▶ WHAT THE TASK ASKS
Reproduce the data below in full and to the letter, images excepted.

** Opening RECORDED INFORMATION block **

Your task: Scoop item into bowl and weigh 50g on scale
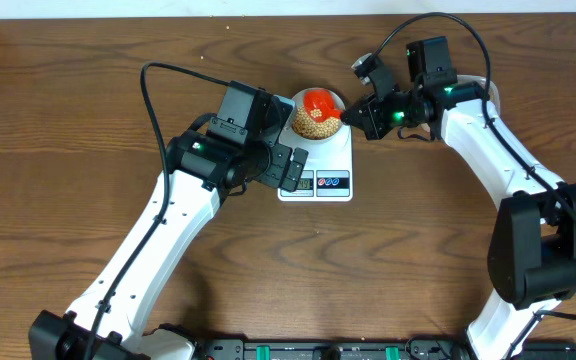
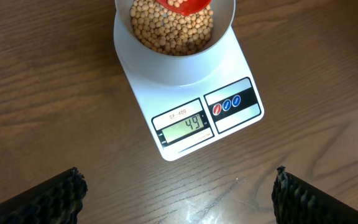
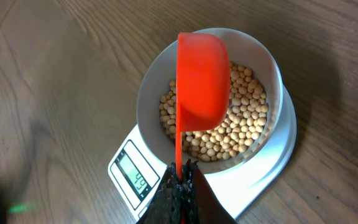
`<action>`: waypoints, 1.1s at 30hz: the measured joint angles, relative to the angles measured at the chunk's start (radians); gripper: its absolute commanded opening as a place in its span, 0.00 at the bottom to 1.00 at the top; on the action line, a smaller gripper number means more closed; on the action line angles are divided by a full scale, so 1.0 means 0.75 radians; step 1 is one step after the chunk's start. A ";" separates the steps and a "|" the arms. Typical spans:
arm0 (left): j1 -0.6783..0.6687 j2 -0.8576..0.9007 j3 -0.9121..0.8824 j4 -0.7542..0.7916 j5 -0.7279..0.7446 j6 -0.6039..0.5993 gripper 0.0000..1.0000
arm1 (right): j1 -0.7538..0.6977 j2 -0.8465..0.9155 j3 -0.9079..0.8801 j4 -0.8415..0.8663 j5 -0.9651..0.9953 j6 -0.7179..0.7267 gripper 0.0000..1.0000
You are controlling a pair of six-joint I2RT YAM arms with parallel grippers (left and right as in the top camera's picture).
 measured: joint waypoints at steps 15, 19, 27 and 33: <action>0.000 0.000 0.000 0.000 0.000 0.000 0.98 | 0.000 -0.009 0.000 0.000 0.021 -0.012 0.01; 0.000 0.000 0.000 0.000 0.000 0.000 0.98 | 0.000 -0.024 0.000 -0.001 0.044 -0.030 0.01; 0.000 0.000 0.000 0.000 0.000 0.001 0.98 | 0.027 -0.026 0.000 -0.009 0.125 -0.094 0.01; 0.000 0.000 0.000 0.000 0.000 0.000 0.98 | 0.067 -0.026 0.000 -0.009 0.205 -0.136 0.01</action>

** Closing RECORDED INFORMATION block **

▶ TASK RESULT
Your task: Scoop item into bowl and weigh 50g on scale
`<action>`: waypoints, 1.1s at 30hz: the measured joint angles, relative to the angles measured at the chunk's start (radians); gripper: its absolute commanded opening as a place in its span, 0.00 at the bottom to 1.00 at the top; on the action line, a smaller gripper number means more closed; on the action line angles are divided by a full scale, so 1.0 means 0.75 radians; step 1 is one step after the chunk's start. A ";" separates the steps and a "|" the arms. Typical spans:
arm0 (left): j1 -0.6783..0.6687 j2 -0.8576..0.9007 j3 -0.9121..0.8824 j4 -0.7542..0.7916 j5 -0.7279..0.7446 j6 -0.6039..0.5993 gripper 0.0000..1.0000
arm1 (right): j1 -0.7538..0.6977 j2 -0.8465..0.9155 j3 -0.9079..0.8801 j4 -0.8415..0.8663 j5 -0.9651..0.9953 j6 -0.7179..0.7267 gripper 0.0000..1.0000
You are controlling a pair of six-joint I2RT YAM arms with parallel grippers (left and right as in the top camera's picture).
 measured: joint waypoints at steps 15, 19, 27 and 33: <action>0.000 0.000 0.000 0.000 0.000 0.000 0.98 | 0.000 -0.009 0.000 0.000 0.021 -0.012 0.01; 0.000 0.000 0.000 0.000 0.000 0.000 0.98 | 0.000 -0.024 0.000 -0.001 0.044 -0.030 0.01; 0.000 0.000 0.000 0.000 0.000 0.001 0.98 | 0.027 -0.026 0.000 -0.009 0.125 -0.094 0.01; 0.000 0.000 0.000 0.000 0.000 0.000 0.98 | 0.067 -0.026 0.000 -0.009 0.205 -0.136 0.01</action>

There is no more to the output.